* Extracted information
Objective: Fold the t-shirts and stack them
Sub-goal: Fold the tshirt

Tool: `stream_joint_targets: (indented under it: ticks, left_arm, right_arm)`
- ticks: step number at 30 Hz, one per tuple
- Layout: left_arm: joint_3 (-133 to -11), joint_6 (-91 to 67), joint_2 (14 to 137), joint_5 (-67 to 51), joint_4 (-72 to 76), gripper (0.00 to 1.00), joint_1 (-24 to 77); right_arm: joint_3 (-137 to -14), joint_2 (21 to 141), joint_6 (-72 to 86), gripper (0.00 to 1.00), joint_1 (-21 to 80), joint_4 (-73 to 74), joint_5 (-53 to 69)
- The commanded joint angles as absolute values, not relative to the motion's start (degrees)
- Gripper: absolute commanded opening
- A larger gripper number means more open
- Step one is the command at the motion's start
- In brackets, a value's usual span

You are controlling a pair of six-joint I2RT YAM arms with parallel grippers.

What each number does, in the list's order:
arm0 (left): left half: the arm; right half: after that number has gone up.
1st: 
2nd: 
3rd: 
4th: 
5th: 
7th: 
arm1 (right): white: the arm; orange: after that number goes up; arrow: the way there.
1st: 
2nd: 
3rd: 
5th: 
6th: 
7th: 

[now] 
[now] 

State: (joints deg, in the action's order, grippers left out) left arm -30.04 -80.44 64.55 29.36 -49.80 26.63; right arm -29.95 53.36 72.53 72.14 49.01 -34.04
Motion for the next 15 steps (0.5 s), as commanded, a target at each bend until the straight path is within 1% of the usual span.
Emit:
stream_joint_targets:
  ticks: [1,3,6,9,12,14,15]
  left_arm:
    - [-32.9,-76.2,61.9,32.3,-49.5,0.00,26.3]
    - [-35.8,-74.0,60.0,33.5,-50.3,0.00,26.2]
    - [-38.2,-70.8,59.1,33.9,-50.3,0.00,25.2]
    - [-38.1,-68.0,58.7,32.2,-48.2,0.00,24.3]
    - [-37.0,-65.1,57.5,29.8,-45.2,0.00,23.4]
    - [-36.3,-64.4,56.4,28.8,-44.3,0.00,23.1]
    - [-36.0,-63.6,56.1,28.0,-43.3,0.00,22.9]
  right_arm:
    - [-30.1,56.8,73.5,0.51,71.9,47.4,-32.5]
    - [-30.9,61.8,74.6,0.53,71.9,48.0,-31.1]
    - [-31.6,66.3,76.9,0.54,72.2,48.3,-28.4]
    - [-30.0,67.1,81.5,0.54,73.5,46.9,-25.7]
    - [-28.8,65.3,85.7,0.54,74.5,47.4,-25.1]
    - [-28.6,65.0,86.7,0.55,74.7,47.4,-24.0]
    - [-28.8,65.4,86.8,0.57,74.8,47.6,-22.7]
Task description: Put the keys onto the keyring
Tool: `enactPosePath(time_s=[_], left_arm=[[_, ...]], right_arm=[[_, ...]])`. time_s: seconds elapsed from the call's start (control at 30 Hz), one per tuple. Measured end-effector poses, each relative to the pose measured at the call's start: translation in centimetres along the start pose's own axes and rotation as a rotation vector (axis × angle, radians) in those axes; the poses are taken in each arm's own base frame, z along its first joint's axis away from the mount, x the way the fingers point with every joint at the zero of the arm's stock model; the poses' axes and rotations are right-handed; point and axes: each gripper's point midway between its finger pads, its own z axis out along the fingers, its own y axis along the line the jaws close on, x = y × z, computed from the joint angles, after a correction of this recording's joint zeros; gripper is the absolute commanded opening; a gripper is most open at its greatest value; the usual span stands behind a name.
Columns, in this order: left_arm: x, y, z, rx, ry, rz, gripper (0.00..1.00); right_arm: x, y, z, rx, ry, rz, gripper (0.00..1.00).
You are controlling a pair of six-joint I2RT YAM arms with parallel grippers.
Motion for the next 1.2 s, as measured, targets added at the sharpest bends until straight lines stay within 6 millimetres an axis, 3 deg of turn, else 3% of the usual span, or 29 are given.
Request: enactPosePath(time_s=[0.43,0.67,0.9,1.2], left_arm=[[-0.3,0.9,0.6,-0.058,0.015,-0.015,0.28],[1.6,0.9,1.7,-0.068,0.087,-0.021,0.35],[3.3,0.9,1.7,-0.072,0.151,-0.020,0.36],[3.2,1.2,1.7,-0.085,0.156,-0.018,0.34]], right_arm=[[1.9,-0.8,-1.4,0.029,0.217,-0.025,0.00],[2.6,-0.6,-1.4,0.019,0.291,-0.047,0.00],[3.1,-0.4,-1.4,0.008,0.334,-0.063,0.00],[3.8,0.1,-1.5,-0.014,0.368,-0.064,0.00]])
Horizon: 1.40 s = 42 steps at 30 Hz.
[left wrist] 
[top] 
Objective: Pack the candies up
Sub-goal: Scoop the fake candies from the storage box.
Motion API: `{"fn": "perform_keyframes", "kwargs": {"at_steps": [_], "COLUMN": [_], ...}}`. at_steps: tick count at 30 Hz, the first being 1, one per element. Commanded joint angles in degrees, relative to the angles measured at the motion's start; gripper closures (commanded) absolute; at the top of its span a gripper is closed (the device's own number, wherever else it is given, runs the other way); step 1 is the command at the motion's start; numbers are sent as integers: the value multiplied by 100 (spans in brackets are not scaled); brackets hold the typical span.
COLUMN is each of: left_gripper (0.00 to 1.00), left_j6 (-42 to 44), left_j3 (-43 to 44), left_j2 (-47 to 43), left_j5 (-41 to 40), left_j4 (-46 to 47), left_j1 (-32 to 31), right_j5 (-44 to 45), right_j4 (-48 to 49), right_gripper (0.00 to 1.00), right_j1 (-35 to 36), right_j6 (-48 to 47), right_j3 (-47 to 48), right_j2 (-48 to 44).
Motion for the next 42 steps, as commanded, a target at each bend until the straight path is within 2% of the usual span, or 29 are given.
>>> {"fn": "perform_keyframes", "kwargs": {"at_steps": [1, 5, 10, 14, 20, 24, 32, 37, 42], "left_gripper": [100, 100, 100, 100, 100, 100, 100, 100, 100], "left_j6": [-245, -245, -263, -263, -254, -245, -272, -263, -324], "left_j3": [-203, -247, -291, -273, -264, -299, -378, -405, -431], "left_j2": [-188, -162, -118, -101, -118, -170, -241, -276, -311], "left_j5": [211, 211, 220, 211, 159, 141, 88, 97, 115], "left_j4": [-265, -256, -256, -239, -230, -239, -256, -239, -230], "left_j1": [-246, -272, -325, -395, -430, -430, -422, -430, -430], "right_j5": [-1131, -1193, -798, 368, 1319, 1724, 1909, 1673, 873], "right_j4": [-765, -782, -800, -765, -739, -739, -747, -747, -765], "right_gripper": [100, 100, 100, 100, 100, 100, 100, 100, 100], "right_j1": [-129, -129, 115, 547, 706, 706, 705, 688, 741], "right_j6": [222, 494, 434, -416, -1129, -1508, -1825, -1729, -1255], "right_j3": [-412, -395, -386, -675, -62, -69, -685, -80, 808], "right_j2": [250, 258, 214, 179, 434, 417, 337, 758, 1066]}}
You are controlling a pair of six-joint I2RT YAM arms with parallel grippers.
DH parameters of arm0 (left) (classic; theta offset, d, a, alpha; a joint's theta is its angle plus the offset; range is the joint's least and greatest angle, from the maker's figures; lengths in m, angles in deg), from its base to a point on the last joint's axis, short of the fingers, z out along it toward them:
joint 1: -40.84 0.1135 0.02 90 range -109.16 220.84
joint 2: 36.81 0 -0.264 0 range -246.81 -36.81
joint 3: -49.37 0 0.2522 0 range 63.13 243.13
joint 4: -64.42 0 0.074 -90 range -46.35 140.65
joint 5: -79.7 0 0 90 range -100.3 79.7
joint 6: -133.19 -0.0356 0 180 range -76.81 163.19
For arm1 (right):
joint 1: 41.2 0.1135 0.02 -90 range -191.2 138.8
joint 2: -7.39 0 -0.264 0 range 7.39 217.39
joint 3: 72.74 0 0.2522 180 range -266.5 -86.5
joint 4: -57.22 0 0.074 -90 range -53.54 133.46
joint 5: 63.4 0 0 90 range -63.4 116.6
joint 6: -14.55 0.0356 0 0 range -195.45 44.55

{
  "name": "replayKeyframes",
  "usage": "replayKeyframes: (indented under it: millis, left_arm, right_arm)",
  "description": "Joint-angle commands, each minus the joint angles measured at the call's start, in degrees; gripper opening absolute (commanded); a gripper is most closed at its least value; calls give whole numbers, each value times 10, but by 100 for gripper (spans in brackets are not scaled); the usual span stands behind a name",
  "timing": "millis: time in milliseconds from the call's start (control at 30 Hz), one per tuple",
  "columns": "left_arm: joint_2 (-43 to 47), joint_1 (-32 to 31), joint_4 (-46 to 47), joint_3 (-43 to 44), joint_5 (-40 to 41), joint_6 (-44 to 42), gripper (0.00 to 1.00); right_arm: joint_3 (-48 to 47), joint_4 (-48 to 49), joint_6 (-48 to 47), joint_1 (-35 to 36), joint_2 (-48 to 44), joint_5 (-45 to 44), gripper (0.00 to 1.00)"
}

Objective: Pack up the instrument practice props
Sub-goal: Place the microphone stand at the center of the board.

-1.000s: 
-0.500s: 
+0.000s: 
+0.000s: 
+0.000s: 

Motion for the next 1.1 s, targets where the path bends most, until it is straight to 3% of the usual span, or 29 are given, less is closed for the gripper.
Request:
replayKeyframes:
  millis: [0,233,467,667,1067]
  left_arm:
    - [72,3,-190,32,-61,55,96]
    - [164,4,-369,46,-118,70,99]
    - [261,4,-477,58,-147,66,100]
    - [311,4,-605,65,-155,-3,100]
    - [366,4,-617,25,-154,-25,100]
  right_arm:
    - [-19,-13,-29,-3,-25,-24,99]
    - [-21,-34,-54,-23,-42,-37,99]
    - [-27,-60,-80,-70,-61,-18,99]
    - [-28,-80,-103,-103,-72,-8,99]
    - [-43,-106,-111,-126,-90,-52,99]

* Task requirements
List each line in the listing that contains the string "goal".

* Output of the exercise
Sub-goal: Fold the tshirt
Sub-goal: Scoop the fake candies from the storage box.
Sub-goal: Place the microphone stand at the center of the board.

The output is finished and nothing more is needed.